A., 16 anos, foi apreendido por força de ordem judicial. B., 15 anos, foi apreendido em flagrante, cometendo ato infracional análogo ao crime de violação de domicílio. Nesse caso:
- A)A. deverá ser encaminhado à autoridade judiciária e B. à autoridade policial competente;
Correta: a apreensão por ordem judicial encaminha A à autoridade judiciária, e a apreensão em flagrante encaminha B à autoridade policial competente, conforme o art. 171 do ECA.
- B)A. deverá ser encaminhado à autoridade policial competente e B. à autoridade judiciária;
Errada: inverte os destinos, pois quem foi apreendido por ordem judicial não vai à polícia, e quem foi apreendido em flagrante não vai primeiro à autoridade judiciária.
- C)A. deverá ser encaminhado à autoridade judiciária e B. ao Conselho Tutelar;
Errada: o Conselho Tutelar não é o destino imediato da apreensão em flagrante nem da apreensão por ordem judicial nesse caso.
- D)A. e B. deverão ser encaminhados à autoridade judiciária;
Errada: só A vai à autoridade judiciária; B, por ter sido apreendido em flagrante, deve ser encaminhado à autoridade policial competente.
- E)A. e B. deverão ser encaminhados ao Conselho Tutelar.

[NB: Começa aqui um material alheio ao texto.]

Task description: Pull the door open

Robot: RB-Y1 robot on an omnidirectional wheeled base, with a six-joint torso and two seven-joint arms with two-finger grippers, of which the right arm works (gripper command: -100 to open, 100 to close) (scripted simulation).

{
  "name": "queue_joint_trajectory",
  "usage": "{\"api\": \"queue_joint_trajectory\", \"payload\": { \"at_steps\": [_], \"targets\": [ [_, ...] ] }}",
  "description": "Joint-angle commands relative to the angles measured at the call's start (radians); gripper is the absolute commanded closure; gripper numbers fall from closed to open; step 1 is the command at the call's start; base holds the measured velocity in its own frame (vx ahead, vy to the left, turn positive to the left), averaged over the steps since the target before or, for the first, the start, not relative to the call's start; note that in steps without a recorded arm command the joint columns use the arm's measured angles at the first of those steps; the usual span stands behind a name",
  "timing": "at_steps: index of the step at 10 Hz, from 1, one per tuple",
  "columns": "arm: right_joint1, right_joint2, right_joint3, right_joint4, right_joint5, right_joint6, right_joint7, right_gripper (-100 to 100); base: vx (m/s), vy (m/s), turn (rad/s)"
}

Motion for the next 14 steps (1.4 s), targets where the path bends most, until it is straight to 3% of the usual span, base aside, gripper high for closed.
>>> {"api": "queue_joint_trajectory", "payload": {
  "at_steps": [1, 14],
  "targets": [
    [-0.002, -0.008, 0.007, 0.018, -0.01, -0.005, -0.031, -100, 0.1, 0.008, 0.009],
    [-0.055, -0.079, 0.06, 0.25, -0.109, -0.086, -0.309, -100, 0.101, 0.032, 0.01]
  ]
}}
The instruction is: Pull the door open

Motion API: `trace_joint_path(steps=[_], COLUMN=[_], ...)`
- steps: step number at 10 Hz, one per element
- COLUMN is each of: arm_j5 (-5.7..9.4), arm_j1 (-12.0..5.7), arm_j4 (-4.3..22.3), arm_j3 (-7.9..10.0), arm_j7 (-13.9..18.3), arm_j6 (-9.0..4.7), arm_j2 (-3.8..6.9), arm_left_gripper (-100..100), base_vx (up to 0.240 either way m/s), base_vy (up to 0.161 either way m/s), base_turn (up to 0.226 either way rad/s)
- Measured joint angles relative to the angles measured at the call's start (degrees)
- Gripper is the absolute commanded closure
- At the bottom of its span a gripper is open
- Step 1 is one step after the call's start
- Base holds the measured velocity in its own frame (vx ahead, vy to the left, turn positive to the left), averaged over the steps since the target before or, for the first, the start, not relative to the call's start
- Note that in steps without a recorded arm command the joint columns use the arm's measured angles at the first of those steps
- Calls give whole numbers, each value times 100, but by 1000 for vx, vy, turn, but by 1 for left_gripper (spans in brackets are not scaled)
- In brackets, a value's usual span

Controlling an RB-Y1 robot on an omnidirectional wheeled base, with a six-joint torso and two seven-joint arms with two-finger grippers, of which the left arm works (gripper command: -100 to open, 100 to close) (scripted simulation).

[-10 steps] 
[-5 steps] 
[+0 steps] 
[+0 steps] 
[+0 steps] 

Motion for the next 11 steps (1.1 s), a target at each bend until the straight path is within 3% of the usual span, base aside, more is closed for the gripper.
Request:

Errada: o Conselho Tutelar não substitui a autoridade policial ou judiciária no procedimento de apreensão de adolescente.
Gabarito: A
No ECA, o caminho do adolescente apreendido muda conforme a origem da apreensão. Quando a apreensão decorre de ordem judicial, quem recebe o adolescente é a autoridade judiciária, porque a medida já nasce de uma determinação do Judiciário. Já quando há apreensão em flagrante por ato infracional, a regra é o encaminhamento à autoridade policial competente, que fará as providências legais iniciais. Isso está no art. 171 do Estatuto, que separa bem as duas situações. Aqui, A., de 16 anos, foi apreendido por ordem judicial, então vai para a autoridade judiciária. B., de 15 anos, foi apreendido em flagrante por ato infracional análogo à violação de domicílio, então deve ir à autoridade policial competente. O detalhe importante é que a natureza do ato infracional e a idade não levam, nesse caso, ao Conselho Tutelar, porque a apreensão em flagrante segue o rito próprio do ECA. Em prova, a banca costuma trocar polícia, Judiciário e Conselho Tutelar para ver se você está atento ao fluxo procedimental. Pense assim: ordem judicial chama Judiciário; flagrante chama polícia. Simples, seco e muito cobrado.